INSTRUCTIONS TO FOLLOW
In the material below, some lines carry "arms". Copy each such line.

RECORDED DATA
----------

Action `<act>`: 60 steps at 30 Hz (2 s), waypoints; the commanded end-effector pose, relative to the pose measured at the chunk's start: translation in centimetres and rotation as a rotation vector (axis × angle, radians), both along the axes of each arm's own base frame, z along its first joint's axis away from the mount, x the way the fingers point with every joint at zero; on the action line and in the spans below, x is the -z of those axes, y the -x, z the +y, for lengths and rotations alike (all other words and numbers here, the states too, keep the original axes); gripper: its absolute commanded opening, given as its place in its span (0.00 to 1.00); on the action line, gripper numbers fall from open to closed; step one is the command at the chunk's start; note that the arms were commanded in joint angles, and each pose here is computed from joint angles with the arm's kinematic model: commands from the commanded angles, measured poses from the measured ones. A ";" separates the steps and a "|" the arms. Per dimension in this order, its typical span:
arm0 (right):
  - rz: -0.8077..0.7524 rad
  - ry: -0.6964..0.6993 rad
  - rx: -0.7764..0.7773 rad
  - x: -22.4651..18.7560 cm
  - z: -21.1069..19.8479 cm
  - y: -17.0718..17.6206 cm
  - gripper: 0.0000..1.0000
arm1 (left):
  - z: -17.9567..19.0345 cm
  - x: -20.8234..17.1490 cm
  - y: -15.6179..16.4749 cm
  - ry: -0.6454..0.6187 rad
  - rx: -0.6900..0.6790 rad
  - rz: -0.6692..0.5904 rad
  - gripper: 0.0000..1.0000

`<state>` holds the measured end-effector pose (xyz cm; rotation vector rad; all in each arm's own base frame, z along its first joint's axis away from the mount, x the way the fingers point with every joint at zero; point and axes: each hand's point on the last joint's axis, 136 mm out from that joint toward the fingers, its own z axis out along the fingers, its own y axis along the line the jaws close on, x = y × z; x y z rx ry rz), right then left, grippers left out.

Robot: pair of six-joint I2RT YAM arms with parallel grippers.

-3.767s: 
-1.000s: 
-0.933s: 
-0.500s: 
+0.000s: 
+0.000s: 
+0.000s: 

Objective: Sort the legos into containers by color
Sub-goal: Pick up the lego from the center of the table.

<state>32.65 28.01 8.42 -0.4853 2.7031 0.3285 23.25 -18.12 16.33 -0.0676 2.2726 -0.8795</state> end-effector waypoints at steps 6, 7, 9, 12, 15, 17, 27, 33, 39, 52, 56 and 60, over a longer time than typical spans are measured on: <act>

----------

ANSWER FOR THIS EXERCISE
Action `<act>`: 60 steps at 30 Hz (2 s), waypoints; the commanded end-effector pose, relative to the pose measured at the chunk's start: translation in centimetres and rotation as a rotation vector (axis × angle, radians), both along the axes of each arm's own base frame, z along its first joint's axis away from the mount, x the way the fingers point with every joint at zero; on the action line and in the spans below, x is the -z of those axes, y the -x, z the +y, for lengths and rotations alike (all other words and numbers here, the states too, keep the original axes); gripper: its absolute commanded opening, given as its place in its span (0.00 to 1.00); on the action line, gripper numbers fall from open to closed; step one is the command at the chunk's start; note that the arms were commanded in joint angles, and each pose here is computed from joint angles with the arm's kinematic model: commands from the commanded angles, measured poses from the measured ones. A ";" separates the steps and a "|" the arms. Per dimension in this order, its typical span:
Robot: pair of six-joint I2RT YAM arms with parallel grippers.

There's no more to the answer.